# Brown gunk in the sump?



## moto_master (Jun 23, 2006)

My sump keeps getting covered with this brown gunk. Most of it is on the bottom of the sump, but the walls get a good layer of it too. It's not in my tank, just in the sump. Is it fish waist? There are some small snails in the sump but I don't think they could produce that much waist. Any one else have this issue? What is it?


----------



## locomotive282 (Jun 2, 2009)

Some pics would help. I am guessing that you have bio-balls in your sump. As water passes through the bio-balls all the dissolved organics (fish poop, fish slime, left over food) precipitate into the brown sludge that coats the walls and your bio-balls. The snails are eating it.

My recommendation is a controversial one. Instead of using bio-balls, fill the chamber with filter floss and change out the filter floss monthly or as needed. In my experience beneficial bacteria lives everywhere in the tank, most importantly in the substrate where it has most access to food. Bio-balls or other "biological media" become nitrate factories if left unchecked.


----------



## moto_master (Jun 23, 2006)

Thanks for the reply Loco.

Pictures will be hard to come by because I just cleaned out the whole sump before I posted this.

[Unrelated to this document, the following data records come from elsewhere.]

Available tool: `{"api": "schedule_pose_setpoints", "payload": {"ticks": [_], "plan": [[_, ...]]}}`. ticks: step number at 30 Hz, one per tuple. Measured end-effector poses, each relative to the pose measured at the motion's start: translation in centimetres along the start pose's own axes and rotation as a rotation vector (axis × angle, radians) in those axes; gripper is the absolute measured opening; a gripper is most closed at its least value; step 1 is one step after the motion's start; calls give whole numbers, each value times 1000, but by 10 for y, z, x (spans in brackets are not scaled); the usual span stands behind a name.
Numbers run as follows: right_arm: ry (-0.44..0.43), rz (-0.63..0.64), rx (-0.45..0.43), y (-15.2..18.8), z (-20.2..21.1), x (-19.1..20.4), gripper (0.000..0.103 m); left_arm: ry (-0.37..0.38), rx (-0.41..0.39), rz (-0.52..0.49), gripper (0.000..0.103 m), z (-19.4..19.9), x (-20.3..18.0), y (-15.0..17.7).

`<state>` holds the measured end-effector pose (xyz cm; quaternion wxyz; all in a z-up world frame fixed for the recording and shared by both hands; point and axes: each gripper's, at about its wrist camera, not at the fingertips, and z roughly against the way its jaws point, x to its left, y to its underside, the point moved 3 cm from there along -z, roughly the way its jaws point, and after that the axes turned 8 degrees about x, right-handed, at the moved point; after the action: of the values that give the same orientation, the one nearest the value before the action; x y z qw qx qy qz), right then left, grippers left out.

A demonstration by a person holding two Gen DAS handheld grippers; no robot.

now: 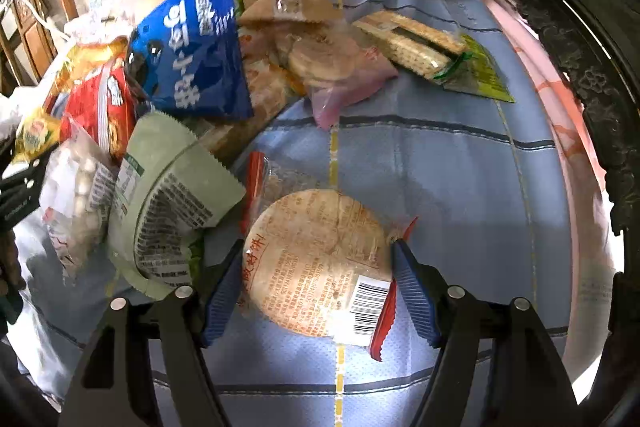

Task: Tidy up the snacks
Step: 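Grasp the yellow soft-bread pack with the left tool while the right tool grasps the round biscuit pack, then lift both packs over the orange box and release them inside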

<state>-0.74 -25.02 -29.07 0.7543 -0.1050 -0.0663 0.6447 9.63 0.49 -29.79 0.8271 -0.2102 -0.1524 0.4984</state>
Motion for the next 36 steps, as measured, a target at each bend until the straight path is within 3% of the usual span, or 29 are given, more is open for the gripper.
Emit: {"api": "schedule_pose_setpoints", "payload": {"ticks": [8, 20, 28, 36], "plan": [[-75, 5, -103, -14, 45, 4, 72, 53, -129, 58, 68, 66, 7, -4], [-171, 8, -319, -71, 147, -5, 72, 77, -340, 81, 68, 166, 6, -67], [-198, -12, -518, -160, 229, -14, 72, 73, -401, 81, 69, 189, 4, -166], [-175, -19, -587, -272, 251, -22, 72, 54, -452, 82, 69, 179, 12, -287]]}}
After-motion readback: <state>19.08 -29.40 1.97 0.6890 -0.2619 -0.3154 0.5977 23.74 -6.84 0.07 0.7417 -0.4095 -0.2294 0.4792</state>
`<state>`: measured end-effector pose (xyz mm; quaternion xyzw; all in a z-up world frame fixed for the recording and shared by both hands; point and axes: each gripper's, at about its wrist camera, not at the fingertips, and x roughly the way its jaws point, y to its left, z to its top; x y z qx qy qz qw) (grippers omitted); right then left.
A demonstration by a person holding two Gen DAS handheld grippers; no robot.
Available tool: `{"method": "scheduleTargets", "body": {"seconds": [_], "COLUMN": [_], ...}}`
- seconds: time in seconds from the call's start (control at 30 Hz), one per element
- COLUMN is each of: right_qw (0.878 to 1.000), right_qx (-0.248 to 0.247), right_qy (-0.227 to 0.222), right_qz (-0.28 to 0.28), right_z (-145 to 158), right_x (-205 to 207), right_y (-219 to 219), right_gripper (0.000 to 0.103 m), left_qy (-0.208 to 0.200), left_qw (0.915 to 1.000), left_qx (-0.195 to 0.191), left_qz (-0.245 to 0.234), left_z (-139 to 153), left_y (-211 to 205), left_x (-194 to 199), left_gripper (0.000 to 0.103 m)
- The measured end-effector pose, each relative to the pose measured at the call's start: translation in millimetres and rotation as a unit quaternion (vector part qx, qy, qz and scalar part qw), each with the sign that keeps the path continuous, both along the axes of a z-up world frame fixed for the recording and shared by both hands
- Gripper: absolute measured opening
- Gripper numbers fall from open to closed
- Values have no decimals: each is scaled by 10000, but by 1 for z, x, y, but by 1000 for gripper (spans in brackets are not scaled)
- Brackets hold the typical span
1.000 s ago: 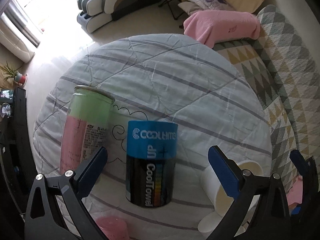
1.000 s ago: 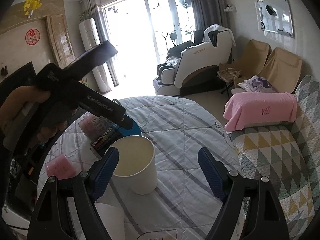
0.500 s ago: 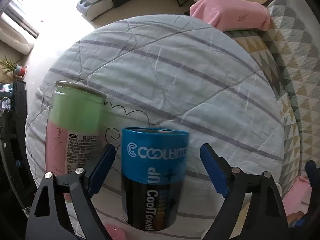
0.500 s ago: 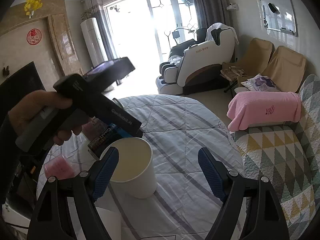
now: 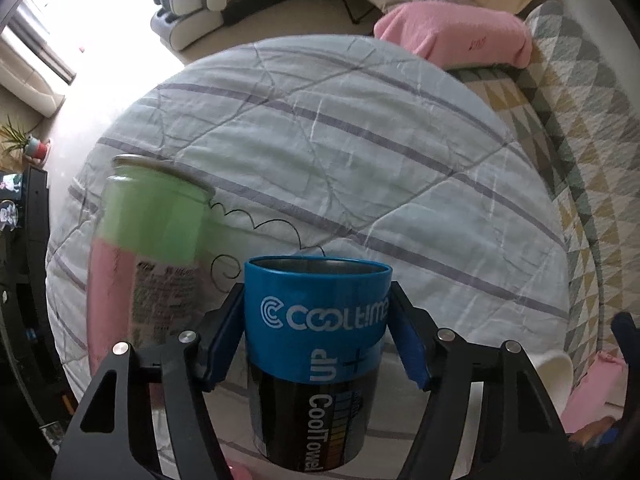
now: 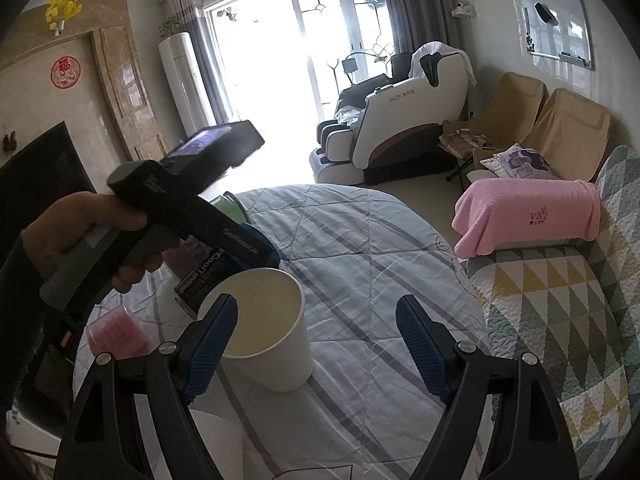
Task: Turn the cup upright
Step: 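Grasp the blue can with the left gripper and rotate it open end up, then lower the blue can upright onto the table and open the left gripper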
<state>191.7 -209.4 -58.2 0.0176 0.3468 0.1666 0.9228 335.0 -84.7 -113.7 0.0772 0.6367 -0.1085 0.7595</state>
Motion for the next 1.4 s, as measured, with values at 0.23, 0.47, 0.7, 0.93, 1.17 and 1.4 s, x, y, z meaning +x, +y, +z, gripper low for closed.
{"method": "scheduleTargets", "body": {"seconds": [0.23, 0.47, 0.7, 0.93, 1.17, 1.4], "right_qw": [10000, 9999, 9998, 9997, 9996, 9994], "right_qx": [-73, -129, -200, -249, -276, -317], "right_qy": [-54, -12, 56, 66, 91, 92], "right_qz": [-25, -52, -37, 4, 13, 49], "right_z": [0, -3, -7, -6, -6, -5], "right_x": [-1, 1, 4, 5, 3, 1], "right_y": [7, 11, 15, 19, 22, 27], "right_gripper": [83, 83, 83, 83, 83, 83], "left_qy": [-655, -1023, -1221, -1390, -1383, -1437], "left_qw": [9976, 9944, 9921, 9899, 9899, 9888], "left_qx": [-204, -251, -289, -290, -272, -356], "left_qz": [99, 15, -27, -21, 138, 169], "left_z": [28, 38, 41, 43, 33, 31], "left_y": [18, 20, 21, 23, 35, 41], "left_x": [-35, -56, -68, -83, -99, -110], "left_gripper": [69, 69, 69, 69, 69, 69]}}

When I set up the system for a sump I was actually using the sump as a refugium, because I was planning on breeding crawfish. At the time I was using a fluidized bed filter that I had made, but it broke during my move to Chicago. So right now the tank is just surviving off of the bacteria on the substrate and other surfaces of the tank. The crawfish idea fell through so the sump is really just an extra 44 gallons of water right now. My ammonia levels are zero, but the clarity of the water has dropped some since the FBF broke, so I plan on fixing it when I get some extra money. The brown sludge isn't a big deal, I was just wondering what it was that I was dealing with.


----------



## moto_master (Jun 23, 2006)

Bump...


----------



## moto_master (Jun 23, 2006)

Ok, I got some pics...

This is the side wall of the sump, with what might be a wandering snail?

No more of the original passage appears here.